------ Extracted records ------

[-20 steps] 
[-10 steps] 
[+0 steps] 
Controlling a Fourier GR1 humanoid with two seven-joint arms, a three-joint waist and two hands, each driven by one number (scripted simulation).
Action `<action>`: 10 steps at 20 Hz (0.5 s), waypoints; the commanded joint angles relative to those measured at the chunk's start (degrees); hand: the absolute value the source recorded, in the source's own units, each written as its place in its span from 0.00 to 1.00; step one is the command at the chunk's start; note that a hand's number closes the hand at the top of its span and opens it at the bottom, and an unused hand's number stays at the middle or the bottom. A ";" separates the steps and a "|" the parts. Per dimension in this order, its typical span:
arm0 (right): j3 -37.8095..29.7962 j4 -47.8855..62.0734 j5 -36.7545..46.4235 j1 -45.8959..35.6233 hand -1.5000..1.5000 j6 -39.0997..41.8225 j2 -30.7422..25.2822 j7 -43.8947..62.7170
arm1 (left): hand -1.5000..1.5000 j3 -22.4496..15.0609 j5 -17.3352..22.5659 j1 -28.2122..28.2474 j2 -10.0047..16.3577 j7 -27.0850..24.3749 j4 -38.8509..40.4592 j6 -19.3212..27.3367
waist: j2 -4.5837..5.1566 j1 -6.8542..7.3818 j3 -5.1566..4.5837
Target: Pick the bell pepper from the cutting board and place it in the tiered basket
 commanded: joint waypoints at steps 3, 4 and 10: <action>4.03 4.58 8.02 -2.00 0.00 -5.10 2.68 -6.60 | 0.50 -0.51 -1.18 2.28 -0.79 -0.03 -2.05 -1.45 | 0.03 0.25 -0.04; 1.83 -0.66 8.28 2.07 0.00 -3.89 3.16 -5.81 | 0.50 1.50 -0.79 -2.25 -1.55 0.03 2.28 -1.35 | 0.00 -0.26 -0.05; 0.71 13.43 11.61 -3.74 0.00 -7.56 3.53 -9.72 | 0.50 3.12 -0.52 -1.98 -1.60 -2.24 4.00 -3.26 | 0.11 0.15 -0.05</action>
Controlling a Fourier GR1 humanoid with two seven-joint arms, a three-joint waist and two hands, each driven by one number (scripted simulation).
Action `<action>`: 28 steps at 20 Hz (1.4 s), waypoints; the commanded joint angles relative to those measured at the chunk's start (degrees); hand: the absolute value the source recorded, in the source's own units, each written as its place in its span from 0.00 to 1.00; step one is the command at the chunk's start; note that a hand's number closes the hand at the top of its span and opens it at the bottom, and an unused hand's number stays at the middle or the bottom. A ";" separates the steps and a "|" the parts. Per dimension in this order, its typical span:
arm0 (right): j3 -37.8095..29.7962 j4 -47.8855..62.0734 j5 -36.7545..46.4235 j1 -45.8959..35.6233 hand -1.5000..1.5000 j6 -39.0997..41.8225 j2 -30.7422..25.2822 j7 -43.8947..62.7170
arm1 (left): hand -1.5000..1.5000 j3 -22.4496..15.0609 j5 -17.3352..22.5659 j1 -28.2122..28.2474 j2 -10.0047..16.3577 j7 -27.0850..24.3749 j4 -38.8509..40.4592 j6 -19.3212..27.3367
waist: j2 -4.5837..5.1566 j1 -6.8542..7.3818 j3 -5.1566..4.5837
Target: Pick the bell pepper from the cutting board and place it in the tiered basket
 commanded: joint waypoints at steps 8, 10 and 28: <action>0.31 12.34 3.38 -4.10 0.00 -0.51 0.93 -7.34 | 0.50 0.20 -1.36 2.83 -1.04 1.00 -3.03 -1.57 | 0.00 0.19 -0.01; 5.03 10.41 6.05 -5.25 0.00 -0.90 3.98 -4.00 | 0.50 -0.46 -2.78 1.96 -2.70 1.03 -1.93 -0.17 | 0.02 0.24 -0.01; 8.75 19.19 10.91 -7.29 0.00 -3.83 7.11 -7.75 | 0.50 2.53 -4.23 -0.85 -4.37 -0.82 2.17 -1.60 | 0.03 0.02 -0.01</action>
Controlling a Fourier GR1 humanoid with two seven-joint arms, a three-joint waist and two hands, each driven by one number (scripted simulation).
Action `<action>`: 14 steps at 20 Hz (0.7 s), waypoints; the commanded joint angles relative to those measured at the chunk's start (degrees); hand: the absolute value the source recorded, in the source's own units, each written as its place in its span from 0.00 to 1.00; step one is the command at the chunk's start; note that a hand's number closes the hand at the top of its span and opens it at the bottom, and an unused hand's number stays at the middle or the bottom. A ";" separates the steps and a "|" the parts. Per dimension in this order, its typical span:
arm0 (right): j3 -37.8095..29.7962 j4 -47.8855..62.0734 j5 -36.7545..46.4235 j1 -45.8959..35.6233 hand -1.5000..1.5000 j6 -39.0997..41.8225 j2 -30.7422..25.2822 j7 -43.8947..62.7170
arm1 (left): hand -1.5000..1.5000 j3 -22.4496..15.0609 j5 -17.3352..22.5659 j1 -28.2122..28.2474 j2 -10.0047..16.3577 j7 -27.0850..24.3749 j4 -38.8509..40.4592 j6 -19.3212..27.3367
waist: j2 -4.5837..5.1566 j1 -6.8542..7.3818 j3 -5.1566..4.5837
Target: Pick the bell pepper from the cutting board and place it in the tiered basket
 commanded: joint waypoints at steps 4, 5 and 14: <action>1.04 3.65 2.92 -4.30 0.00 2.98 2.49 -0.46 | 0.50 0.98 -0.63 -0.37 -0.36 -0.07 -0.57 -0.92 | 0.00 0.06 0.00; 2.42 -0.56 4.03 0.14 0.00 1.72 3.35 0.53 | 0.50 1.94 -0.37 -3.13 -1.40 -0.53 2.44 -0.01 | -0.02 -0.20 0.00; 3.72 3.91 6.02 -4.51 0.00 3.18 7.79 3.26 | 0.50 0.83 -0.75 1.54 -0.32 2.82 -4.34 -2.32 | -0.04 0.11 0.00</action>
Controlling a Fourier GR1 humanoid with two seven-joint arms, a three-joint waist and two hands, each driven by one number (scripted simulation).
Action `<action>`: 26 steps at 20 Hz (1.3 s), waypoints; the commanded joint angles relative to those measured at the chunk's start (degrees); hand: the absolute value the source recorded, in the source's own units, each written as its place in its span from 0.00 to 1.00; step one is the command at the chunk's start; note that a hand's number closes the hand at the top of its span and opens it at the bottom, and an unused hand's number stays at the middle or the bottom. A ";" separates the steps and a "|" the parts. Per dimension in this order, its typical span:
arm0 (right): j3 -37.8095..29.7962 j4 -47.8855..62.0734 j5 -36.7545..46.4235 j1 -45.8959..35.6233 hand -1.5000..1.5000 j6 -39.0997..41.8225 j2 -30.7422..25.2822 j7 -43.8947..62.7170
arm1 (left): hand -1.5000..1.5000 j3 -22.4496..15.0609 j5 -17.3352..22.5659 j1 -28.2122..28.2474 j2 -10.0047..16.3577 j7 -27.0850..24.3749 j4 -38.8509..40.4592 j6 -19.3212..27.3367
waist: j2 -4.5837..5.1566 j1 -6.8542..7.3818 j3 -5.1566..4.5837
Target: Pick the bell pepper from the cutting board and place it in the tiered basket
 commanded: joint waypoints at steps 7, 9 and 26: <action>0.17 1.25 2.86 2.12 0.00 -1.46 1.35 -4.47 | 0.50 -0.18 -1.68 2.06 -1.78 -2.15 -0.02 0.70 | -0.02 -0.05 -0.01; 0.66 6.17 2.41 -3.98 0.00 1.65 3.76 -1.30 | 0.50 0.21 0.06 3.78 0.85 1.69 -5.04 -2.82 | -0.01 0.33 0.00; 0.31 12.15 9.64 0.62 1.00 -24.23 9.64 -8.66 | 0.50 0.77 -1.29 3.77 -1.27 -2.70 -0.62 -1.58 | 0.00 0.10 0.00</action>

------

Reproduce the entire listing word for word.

▸ Your response
[-20 steps] 
[-10 steps] 
[+0 steps] 
Controlling a Fourier GR1 humanoid with two seven-joint arms, a three-joint waist and two hands, each driven by one number (scripted simulation).
Action `<action>`: 10 steps at 20 Hz (0.5 s), waypoints; the commanded joint angles relative to those measured at the chunk's start (degrees); hand: the absolute value the source recorded, in the source's own units, each written as its place in its span from 0.00 to 1.00; step one is the command at the chunk's start; note that a hand's number closes the hand at the top of its span and opens it at the bottom, and an unused hand's number stays at the middle or the bottom. A ";" separates the steps and a "|" the parts. Per dimension in this order, its typical span:
arm0 (right): j3 -37.8095..29.7962 j4 -47.8855..62.0734 j5 -36.7545..46.4235 j1 -45.8959..35.6233 hand -1.5000..1.5000 j6 -39.0997..41.8225 j2 -30.7422..25.2822 j7 -43.8947..62.7170
arm1 (left): hand -1.5000..1.5000 j3 -22.4496..15.0609 j5 -17.3352..22.5659 j1 -28.2122..28.2474 j2 -10.0047..16.3577 j7 -27.0850..24.3749 j4 -38.8509..40.4592 j6 -19.3212..27.3367
waist: j2 -4.5837..5.1566 j1 -6.8542..7.3818 j3 -5.1566..4.5837
Target: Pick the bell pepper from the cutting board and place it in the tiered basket
 commanded: joint waypoints at steps 3, 4 and 10: <action>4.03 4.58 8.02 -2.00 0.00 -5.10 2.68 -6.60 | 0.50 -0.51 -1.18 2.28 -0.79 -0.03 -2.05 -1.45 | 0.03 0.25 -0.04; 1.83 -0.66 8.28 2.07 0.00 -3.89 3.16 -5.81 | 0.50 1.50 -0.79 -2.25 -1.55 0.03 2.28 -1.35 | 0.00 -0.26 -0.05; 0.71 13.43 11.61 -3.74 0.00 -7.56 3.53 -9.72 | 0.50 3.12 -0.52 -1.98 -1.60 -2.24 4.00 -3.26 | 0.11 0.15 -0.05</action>
Controlling a Fourier GR1 humanoid with two seven-joint arms, a three-joint waist and two hands, each driven by one number (scripted simulation).
Action `<action>`: 28 steps at 20 Hz (1.4 s), waypoints; the commanded joint angles relative to those measured at the chunk's start (degrees); hand: the absolute value the source recorded, in the source's own units, each written as its place in its span from 0.00 to 1.00; step one is the command at the chunk's start; note that a hand's number closes the hand at the top of its span and opens it at the bottom, and an unused hand's number stays at the middle or the bottom. A ";" separates the steps and a "|" the parts. Per dimension in this order, its typical span:
arm0 (right): j3 -37.8095..29.7962 j4 -47.8855..62.0734 j5 -36.7545..46.4235 j1 -45.8959..35.6233 hand -1.5000..1.5000 j6 -39.0997..41.8225 j2 -30.7422..25.2822 j7 -43.8947..62.7170
arm1 (left): hand -1.5000..1.5000 j3 -22.4496..15.0609 j5 -17.3352..22.5659 j1 -28.2122..28.2474 j2 -10.0047..16.3577 j7 -27.0850..24.3749 j4 -38.8509..40.4592 j6 -19.3212..27.3367
waist: j2 -4.5837..5.1566 j1 -6.8542..7.3818 j3 -5.1566..4.5837
Target: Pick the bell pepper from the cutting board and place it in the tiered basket
 commanded: joint waypoints at steps 8, 10 and 28: <action>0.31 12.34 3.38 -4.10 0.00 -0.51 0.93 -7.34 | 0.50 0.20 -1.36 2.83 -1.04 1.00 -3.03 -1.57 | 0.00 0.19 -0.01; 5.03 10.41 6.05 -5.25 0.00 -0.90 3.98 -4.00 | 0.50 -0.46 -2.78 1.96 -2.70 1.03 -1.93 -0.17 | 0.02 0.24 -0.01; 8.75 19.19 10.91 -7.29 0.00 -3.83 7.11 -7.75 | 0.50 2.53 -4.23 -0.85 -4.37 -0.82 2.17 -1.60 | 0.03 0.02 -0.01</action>
Controlling a Fourier GR1 humanoid with two seven-joint arms, a three-joint waist and two hands, each driven by one number (scripted simulation).
Action `<action>`: 14 steps at 20 Hz (0.7 s), waypoints; the commanded joint angles relative to those measured at the chunk's start (degrees); hand: the absolute value the source recorded, in the source's own units, each written as its place in its span from 0.00 to 1.00; step one is the command at the chunk's start; note that a hand's number closes the hand at the top of its span and opens it at the bottom, and an unused hand's number stays at the middle or the bottom. A ";" separates the steps and a "|" the parts. Per dimension in this order, its typical span:
arm0 (right): j3 -37.8095..29.7962 j4 -47.8855..62.0734 j5 -36.7545..46.4235 j1 -45.8959..35.6233 hand -1.5000..1.5000 j6 -39.0997..41.8225 j2 -30.7422..25.2822 j7 -43.8947..62.7170
arm1 (left): hand -1.5000..1.5000 j3 -22.4496..15.0609 j5 -17.3352..22.5659 j1 -28.2122..28.2474 j2 -10.0047..16.3577 j7 -27.0850..24.3749 j4 -38.8509..40.4592 j6 -19.3212..27.3367
waist: j2 -4.5837..5.1566 j1 -6.8542..7.3818 j3 -5.1566..4.5837
Target: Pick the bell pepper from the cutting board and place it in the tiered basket
 commanded: joint waypoints at steps 4, 5 and 14: <action>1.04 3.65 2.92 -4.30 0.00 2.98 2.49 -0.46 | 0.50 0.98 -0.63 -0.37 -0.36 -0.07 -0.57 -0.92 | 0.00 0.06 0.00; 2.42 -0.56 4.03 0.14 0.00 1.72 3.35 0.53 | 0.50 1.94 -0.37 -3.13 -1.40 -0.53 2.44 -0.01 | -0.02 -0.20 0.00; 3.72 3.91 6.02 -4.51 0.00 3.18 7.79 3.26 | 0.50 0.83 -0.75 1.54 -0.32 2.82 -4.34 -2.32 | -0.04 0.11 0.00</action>
Controlling a Fourier GR1 humanoid with two seven-joint arms, a three-joint waist and two hands, each driven by one number (scripted simulation).
Action `<action>`: 26 steps at 20 Hz (1.3 s), waypoints; the commanded joint angles relative to those measured at the chunk's start (degrees); hand: the absolute value the source recorded, in the source's own units, each written as its place in its span from 0.00 to 1.00; step one is the command at the chunk's start; note that a hand's number closes the hand at the top of its span and opens it at the bottom, and an unused hand's number stays at the middle or the bottom. A ";" separates the steps and a "|" the parts. Per dimension in this order, its typical span:
arm0 (right): j3 -37.8095..29.7962 j4 -47.8855..62.0734 j5 -36.7545..46.4235 j1 -45.8959..35.6233 hand -1.5000..1.5000 j6 -39.0997..41.8225 j2 -30.7422..25.2822 j7 -43.8947..62.7170
arm1 (left): hand -1.5000..1.5000 j3 -22.4496..15.0609 j5 -17.3352..22.5659 j1 -28.2122..28.2474 j2 -10.0047..16.3577 j7 -27.0850..24.3749 j4 -38.8509..40.4592 j6 -19.3212..27.3367
waist: j2 -4.5837..5.1566 j1 -6.8542..7.3818 j3 -5.1566..4.5837
Target: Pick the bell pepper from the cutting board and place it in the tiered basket
 commanded: joint waypoints at steps 7, 9 and 26: <action>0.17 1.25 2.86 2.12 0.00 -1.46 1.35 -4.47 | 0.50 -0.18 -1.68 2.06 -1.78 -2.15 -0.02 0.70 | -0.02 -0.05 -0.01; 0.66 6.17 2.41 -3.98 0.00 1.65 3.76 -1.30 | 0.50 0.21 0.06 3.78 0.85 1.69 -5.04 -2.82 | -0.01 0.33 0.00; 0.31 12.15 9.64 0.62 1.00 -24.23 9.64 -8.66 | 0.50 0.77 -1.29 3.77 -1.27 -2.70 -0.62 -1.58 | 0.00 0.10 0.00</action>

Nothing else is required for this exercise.